__TASK REQUIREMENTS__
Locate the lines of the listing below that hold "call", then copy each of them.

__RECORDED DATA__
===

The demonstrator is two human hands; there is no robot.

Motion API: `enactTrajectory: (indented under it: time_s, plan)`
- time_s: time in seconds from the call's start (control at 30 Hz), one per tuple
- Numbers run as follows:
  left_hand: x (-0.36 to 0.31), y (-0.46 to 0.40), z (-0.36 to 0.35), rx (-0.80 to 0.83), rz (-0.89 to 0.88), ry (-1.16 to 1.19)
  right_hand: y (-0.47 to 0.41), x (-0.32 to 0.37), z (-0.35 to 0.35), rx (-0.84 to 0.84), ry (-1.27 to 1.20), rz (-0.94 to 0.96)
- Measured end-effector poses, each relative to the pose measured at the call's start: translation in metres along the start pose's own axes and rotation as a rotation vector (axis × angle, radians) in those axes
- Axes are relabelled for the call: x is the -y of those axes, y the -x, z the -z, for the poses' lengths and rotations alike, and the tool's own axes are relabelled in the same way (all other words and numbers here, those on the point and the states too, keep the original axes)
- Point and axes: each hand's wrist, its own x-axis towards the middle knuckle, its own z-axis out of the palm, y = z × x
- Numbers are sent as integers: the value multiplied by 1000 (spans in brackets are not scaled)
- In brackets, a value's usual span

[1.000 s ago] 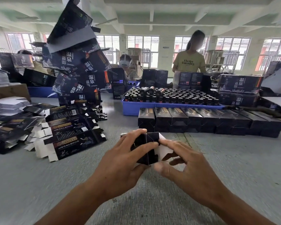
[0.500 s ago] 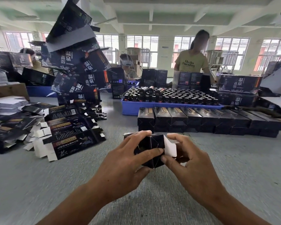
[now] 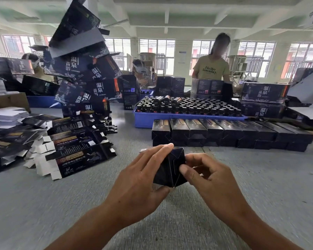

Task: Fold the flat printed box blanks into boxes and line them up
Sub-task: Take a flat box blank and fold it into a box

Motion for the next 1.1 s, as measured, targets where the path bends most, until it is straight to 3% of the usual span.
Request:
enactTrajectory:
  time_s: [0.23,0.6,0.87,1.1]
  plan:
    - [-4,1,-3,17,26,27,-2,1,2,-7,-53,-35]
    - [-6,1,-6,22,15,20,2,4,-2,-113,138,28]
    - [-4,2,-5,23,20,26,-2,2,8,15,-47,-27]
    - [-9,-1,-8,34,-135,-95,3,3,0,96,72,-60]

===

__THE ANSWER__
- time_s: time in seconds from the call's start (control at 30 Hz), one per tuple
- Measured end-effector poses, each relative to the pose measured at the call's start: translation in metres along the start pose's own axes and rotation as a rotation vector (axis × angle, radians) in those axes
- Axes are relabelled for the call: x is the -y of those axes, y the -x, z the -z, for the poses' lengths and rotations alike, and the tool's own axes are relabelled in the same way (all other words and numbers here, those on the point and the states too, keep the original axes)

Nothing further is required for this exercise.